I went to a seminar today entitled “Maximising the use of TAs” with Rob Webster leading it. To most Rob Webster is probably a name that means nothing but his name appears prominently in the bibliography of my last SENCo assignment (along with names such as Blatchford – all people who write influential government reports). He was nothing like I had imagined – much younger and more human!
Maximising the use of TAs – it’s something we definitely want to do in school. The Sutton Trust produced a document in about 2013 saying (in slightly different words) that TAs were expensive and added no value to a pupil’s progress. Everyone was up in arms – they may not add value to a pupil’s progress but they helped keep schools running and teachers sane!
It was an interesting seminar that made me start to evaluate how we use our TAs and could we used them more efficiently (I do not want to say how can we make them work harder!) and help them to help the children more? It’s an interesting question – ‘how can they help the children more?’ it seems from research that TAs ‘help’ by frequently providing answers and ‘spoon feeding’ the child rather than letting them struggle a bit and get there on their own. It is easy to do but although the child goes away with a page with lots of ticks have they really learnt anything?
Over the years I have worked with some amazing TAs; TAs who really encourage independence, save meltdowns because the answer isn’t immediately apparent to the child but offer just enough appropriate questions to enable them to ‘get it’. These are the TAs that everyone dreams of working with but TAs, though, are not supposed to be teachers, they do their best in as far as their training and experience lets them. Teachers came in for a fair bit of stick – are they giving the TAs enough support and guidance as to what they expect? Teacher training was not immune from the questioning – are teacher training course teaching teachers to manage TAs effectively? Senior Leadership was also challenged – they need to set the tone of what happens to TAs.

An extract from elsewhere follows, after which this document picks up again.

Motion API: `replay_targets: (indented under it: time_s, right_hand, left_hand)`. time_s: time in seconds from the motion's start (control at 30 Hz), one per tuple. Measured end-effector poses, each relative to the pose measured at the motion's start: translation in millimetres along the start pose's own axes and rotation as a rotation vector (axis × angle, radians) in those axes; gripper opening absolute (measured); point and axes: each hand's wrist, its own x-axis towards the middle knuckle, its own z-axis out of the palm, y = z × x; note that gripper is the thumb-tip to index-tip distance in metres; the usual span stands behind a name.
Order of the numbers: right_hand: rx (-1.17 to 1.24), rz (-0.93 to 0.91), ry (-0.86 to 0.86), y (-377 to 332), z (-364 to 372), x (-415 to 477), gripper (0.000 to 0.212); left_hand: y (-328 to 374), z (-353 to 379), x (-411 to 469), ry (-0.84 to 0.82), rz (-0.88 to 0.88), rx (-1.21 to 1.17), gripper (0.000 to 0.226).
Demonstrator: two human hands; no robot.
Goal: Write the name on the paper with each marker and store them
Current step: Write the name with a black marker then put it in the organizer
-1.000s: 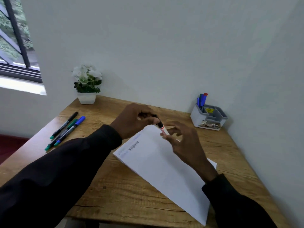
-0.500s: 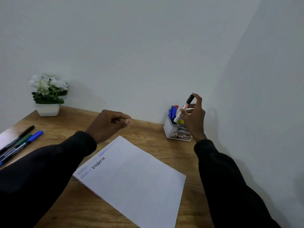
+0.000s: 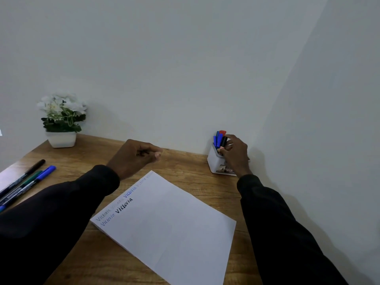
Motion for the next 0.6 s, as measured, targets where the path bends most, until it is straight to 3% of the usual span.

We were reminded again of the new Code of Practice and the role of teachers as the educators who are responsible for the progress of children in their class even if someone else was teaching them. It is not good enough to say the TA taught that lesson! It was interesting to hear that the children with the highest degree of SEN in mainstream schools get the least interaction with the teacher – intuitively I think most of us would say that that isn’t right.
Changing how the TAs are used in a school is not just down to the SENCO it is a whole school issue. I may have arrived home earlier from the seminar than I would if I’d been in school but my school-brain has still been switched on and I now have even more questions to answer!